**PROBLEM:** In the listing below, count every line that contains "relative". Give nothing but the number.

........

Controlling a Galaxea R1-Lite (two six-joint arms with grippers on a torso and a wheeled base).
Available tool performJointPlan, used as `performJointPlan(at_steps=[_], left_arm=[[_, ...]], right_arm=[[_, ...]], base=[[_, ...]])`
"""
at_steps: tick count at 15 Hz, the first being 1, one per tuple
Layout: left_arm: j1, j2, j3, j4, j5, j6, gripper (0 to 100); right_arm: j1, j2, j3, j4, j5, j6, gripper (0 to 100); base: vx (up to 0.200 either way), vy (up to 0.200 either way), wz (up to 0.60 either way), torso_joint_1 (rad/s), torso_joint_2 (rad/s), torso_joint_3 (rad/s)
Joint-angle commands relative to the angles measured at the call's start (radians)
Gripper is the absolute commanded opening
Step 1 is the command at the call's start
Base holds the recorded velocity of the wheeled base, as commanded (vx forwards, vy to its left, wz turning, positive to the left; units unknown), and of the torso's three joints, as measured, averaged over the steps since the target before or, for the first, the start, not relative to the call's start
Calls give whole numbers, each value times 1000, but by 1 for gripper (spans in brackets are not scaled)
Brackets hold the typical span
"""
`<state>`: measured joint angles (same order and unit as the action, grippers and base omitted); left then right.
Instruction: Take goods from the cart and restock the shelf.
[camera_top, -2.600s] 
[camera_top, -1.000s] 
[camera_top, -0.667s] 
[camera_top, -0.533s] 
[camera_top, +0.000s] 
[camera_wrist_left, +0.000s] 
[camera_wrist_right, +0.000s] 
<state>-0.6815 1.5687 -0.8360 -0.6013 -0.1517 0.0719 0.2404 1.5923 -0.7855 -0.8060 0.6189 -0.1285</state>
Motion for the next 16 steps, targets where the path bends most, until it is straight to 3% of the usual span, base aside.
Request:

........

**OUTPUT FOR THIS TASK:** 2